■ **HOW TO COMPLETE THIS TASK**:
Find the string "camera" in the listing below and return each line it appears in.

^^^^

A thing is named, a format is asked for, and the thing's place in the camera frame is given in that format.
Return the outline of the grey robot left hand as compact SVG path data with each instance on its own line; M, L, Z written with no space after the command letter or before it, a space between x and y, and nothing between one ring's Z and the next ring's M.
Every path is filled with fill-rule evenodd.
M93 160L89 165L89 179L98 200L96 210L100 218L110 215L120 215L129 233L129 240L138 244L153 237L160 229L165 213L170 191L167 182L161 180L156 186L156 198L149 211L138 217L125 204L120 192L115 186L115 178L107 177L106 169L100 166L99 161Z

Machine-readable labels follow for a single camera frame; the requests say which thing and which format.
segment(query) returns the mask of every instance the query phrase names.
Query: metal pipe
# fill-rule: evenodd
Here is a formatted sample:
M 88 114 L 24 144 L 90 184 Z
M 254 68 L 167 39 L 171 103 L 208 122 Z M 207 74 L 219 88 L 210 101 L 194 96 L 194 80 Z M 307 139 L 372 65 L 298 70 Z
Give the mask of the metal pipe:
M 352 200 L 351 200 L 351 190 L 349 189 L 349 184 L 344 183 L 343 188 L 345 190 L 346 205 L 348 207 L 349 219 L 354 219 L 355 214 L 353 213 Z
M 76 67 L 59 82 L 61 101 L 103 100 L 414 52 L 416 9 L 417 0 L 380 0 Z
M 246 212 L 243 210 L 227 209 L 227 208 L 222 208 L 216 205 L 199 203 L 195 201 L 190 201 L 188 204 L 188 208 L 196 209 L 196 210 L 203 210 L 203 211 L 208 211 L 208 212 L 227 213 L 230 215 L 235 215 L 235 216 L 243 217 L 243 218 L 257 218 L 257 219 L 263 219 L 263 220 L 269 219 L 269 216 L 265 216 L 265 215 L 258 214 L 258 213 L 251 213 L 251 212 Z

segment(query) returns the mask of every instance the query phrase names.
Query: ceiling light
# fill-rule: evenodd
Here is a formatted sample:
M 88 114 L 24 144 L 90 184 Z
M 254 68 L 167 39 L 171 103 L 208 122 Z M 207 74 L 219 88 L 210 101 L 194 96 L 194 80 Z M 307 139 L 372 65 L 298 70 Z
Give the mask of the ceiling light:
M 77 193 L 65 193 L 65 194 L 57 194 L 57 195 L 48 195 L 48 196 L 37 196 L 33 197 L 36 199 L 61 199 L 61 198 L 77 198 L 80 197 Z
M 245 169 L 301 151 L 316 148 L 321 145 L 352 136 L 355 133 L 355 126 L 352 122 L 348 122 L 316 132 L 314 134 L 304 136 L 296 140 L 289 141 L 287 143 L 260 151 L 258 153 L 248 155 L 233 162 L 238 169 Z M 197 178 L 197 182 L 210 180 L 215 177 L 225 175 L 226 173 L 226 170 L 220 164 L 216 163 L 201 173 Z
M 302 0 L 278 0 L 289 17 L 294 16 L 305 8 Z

^^^^

■ **ANSWER**:
A thing is named, a format is asked for, and the thing's place in the camera frame is given in that format.
Machine-readable labels follow for a single camera frame; the requests say which thing and which format.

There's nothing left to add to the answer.